▶ WHAT TO PRODUCE
Say how many lines in the records contain the string "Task". Nothing but the number should be given.

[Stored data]
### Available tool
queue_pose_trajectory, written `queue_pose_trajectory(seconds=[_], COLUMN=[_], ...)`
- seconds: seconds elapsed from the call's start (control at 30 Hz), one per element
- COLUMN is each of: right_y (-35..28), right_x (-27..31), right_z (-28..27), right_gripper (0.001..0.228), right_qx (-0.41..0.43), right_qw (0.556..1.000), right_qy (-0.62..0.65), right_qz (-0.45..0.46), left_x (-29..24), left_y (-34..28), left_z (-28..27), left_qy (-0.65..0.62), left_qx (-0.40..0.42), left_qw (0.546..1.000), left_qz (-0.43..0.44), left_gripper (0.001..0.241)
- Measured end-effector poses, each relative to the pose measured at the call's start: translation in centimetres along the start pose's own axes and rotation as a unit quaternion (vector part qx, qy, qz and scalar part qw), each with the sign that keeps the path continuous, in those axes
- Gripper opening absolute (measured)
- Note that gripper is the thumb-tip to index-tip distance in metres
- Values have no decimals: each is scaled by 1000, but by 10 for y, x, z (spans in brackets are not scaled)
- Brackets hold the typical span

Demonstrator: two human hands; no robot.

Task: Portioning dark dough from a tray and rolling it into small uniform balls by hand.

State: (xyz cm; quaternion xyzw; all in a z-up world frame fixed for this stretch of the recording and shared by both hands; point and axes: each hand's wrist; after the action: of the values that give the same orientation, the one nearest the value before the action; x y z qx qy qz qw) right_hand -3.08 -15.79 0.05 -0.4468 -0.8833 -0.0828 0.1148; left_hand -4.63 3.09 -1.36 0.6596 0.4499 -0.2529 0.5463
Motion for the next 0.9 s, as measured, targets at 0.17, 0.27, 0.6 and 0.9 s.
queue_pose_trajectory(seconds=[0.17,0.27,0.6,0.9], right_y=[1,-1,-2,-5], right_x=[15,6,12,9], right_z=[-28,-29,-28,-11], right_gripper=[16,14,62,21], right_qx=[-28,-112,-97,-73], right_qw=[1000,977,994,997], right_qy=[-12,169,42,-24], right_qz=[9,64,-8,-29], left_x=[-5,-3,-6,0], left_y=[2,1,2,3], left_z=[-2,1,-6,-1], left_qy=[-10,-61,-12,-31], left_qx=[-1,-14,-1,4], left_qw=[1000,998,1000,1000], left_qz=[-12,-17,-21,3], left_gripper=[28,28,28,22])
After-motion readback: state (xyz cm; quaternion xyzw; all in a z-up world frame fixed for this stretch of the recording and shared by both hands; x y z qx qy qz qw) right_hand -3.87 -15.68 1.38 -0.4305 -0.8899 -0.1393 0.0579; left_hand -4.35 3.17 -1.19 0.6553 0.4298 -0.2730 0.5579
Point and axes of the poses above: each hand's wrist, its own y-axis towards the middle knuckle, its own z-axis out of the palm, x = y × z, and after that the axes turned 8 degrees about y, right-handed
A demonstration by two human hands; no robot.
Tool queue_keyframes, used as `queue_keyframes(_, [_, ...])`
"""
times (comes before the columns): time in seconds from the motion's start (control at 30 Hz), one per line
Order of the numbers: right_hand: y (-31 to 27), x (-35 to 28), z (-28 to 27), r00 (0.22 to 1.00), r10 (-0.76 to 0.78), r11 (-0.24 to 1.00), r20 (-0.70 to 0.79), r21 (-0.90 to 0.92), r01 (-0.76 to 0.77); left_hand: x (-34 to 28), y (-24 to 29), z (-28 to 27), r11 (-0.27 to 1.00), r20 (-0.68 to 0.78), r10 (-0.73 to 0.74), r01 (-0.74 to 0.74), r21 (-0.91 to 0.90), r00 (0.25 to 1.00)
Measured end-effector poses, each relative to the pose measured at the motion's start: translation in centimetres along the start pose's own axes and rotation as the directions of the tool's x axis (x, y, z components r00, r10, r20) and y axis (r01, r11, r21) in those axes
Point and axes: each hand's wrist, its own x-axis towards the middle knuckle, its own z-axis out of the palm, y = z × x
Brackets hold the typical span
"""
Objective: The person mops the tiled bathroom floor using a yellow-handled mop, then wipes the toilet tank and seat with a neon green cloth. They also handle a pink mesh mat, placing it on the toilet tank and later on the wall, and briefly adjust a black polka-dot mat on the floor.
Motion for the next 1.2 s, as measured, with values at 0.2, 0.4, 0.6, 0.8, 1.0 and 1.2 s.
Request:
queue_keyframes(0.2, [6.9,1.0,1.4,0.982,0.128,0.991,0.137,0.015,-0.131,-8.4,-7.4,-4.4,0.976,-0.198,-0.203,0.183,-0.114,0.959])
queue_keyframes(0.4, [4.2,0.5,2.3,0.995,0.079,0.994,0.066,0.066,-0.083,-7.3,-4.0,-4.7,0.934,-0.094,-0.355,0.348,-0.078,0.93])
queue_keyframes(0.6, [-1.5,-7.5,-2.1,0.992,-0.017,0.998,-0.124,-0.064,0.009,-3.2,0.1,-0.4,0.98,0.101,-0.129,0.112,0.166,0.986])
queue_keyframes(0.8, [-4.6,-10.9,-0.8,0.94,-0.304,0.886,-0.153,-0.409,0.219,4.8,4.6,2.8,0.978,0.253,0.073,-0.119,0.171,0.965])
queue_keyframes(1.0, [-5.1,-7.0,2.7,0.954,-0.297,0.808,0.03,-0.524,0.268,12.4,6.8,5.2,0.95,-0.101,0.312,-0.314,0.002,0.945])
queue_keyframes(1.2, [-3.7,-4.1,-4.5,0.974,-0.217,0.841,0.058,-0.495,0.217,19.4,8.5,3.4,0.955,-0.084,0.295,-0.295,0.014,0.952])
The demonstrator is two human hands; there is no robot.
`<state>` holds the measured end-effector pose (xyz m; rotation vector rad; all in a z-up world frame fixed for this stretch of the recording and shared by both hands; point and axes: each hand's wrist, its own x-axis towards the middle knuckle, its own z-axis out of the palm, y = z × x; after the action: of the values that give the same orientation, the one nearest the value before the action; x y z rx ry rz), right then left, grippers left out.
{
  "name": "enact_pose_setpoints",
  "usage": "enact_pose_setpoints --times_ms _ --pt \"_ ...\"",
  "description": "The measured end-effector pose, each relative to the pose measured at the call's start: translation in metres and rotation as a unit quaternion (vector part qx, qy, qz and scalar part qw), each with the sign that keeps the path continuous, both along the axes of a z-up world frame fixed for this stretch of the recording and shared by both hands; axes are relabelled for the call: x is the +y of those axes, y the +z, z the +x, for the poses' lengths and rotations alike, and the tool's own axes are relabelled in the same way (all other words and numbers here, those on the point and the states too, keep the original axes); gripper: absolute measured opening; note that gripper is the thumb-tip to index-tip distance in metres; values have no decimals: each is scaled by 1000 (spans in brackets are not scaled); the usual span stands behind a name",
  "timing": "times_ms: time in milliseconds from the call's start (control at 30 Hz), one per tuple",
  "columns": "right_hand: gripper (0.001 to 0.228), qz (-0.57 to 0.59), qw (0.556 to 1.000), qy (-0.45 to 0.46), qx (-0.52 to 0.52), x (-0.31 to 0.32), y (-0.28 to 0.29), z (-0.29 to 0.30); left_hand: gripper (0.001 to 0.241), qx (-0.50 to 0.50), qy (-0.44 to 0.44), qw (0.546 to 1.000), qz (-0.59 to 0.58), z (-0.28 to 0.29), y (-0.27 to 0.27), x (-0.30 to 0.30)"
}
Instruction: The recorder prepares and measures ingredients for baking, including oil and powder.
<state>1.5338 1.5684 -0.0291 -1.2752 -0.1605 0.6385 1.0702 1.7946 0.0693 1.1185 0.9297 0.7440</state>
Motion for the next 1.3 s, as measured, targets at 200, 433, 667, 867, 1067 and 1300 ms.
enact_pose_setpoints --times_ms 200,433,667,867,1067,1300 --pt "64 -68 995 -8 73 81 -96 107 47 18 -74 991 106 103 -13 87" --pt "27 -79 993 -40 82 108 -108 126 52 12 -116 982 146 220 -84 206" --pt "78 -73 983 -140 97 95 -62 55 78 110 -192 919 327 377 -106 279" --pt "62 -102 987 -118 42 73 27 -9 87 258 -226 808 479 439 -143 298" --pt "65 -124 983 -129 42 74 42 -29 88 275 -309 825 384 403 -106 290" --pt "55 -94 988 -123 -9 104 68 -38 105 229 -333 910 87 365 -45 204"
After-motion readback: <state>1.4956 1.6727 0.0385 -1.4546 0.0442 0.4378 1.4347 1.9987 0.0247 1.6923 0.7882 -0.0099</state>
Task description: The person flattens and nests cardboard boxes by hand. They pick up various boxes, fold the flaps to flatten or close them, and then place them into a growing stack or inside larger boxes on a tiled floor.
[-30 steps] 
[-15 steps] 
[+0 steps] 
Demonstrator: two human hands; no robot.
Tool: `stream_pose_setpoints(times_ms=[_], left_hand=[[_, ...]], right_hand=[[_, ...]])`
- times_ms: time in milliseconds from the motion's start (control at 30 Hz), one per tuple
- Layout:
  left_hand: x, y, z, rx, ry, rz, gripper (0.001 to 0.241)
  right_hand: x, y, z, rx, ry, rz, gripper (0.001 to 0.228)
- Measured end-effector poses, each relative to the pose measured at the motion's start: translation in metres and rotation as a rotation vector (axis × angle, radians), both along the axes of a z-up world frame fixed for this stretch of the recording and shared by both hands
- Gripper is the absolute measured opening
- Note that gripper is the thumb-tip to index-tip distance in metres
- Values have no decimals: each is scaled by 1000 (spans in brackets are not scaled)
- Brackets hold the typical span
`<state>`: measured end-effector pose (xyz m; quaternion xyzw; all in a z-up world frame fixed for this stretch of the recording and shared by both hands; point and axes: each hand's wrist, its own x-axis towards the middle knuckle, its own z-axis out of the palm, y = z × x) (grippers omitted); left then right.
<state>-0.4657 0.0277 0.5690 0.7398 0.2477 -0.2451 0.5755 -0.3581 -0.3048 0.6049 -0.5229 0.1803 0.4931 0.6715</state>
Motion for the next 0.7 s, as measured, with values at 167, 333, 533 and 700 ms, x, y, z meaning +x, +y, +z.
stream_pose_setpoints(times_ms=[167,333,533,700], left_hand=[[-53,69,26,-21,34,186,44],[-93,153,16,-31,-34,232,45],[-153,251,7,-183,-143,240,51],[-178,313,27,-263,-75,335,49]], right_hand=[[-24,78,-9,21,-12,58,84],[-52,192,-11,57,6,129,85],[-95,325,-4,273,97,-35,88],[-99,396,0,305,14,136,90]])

▶ SOLUTION FOR THIS PROBLEM
2